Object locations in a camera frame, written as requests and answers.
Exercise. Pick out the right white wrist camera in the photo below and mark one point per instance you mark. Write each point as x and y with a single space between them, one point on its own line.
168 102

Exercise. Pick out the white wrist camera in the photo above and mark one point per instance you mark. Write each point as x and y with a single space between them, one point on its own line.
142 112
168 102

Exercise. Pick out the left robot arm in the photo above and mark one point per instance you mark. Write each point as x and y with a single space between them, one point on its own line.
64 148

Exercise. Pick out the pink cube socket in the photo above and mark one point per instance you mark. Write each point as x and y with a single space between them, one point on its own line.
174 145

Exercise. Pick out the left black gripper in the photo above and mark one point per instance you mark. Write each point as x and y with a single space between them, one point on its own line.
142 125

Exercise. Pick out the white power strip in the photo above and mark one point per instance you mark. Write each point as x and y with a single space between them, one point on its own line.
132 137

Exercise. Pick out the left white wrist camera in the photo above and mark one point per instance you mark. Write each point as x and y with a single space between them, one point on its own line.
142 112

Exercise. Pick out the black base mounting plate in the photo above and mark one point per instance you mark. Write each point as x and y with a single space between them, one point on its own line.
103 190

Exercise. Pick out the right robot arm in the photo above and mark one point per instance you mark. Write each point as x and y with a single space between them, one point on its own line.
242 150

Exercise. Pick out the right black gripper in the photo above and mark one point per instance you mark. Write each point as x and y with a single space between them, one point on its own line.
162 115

● ● ●

Problem to solve.
Copy from the line with "Exercise. Pick out the right black" to the final line of the records, inclusive, and add nothing else.

Task solution.
Exercise. Pick out the right black gripper in the photo above and mark one point per instance you mark. Write each point as x and y with a single space between them, one point on its own line.
162 115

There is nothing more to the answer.